Nope. Folks, paraphrase is paraphrase. Two ways of saying something are not interchangeable, and there is much more to language than denotation. Anyone who objects to vulgarities but accepts clinical terms for the same acts demonstrates that fact, obviously. When, in one of the Harry Potter movies, Lucius Malfoy says to his son Draco “Touch nothing,” that may mean the same in that context as “Don’t touch anything,” but the tone and register are different – it’s more curt but also more elevated. And there’s a reason that the Grammar Girl said “That’s where it’s at” when she said it, rather than “That’s where it is.”

Try it yourself. In what context would you say “That’s where it’s at”? Would you really say “That’s where it is” to express exactly the same tone and attitude? Let’s try a few:

A: Hey, B, m’man, where’s the action around here?
B: Come with me to the pool hall. That’s where it’s at.

versus

A: Hey, B, m’man, where’s the action around here?
B: Come with me to the pool hall. That’s where it is.

Do you see a different level of speech and a different connotation? In a context like that, it makes specific reference to a set colloquial phrase. Let’s try another.

A: How are things coming along with the project?
B: We managed to get through the first two segments, but then regulatory stepped in and told us to suspend it pending their latest decisions, so that’s where it’s at.

versus

A: How are things coming along with the project?
B: We managed to get through the first two segments, but then regulatory stepped in and told us to suspend it pending their latest decisions, so that’s where it is.

In this sort of context, “That’s where it’s at” tends to localize as on a scale or a map, indicating the point that has been reached, whereas “That’s where it is” is more static and perhaps more literal.

In fact, generally, adding at in this context is like sticking a pin in a map, a marker on a scale, or your finger on a table. It adds a different flavour and type of emphasis. It can also lower the level of formality.

That’s not to say people don’t use words unnecessarily. Padding your expressions certainly can be a bad writerly habit. But there’s a difference between bad writing – or careless expression – and bad grammar. Bad writing can be entirely consistent with the grammar of standard English, and good writing sometimes breaks a “rule” here or there for effect.
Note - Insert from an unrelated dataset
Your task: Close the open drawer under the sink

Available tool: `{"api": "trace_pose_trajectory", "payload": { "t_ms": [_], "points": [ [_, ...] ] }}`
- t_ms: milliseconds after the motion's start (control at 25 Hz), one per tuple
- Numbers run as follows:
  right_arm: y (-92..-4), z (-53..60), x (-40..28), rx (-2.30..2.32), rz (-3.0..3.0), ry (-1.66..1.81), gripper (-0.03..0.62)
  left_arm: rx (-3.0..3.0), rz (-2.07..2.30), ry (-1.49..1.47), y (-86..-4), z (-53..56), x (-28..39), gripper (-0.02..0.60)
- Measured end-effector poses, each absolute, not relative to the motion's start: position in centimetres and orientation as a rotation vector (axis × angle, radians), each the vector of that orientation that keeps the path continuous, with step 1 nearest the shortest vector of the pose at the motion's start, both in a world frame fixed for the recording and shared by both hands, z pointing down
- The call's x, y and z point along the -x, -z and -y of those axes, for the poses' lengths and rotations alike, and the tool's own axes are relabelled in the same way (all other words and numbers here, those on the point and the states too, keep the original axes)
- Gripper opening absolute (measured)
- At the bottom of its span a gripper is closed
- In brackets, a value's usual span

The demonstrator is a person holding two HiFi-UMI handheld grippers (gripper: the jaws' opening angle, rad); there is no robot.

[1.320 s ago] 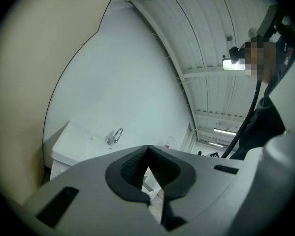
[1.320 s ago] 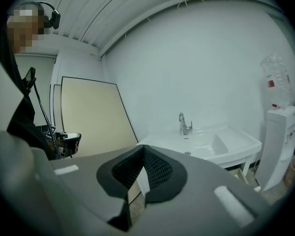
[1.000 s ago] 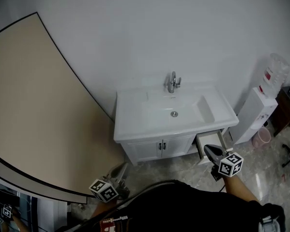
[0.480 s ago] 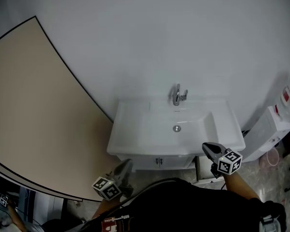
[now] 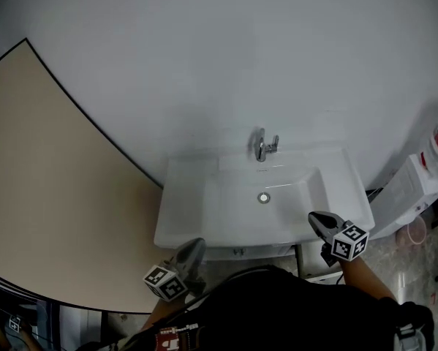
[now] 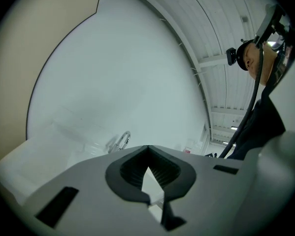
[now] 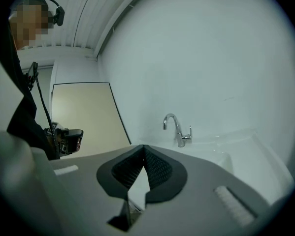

The Grammar Girl has thus made the following errors: presenting a guideline for composition as a rule of grammar; failing to address aspects of linguistic expression beyond the denotative; and second-guessing herself. Second-guessing herself is an error? Oh, yes – any highly literate, proficient speaker of the language should always assume that there’s a reason something sounds or “feels” right to him or her, and if his or her grammatical analysis seems to exclude it, it’s probably the analysis that’s wrong.

So that, Grammar Girl, among others, is where it’s at.

*Addendum: As I admit in a comment below, it’s not really quite fair to lump Grammar Girl in with the grammar grumblers; she’s generally pretty practical and sensible. But occasionally, such as in this case, I must beg to differ with her.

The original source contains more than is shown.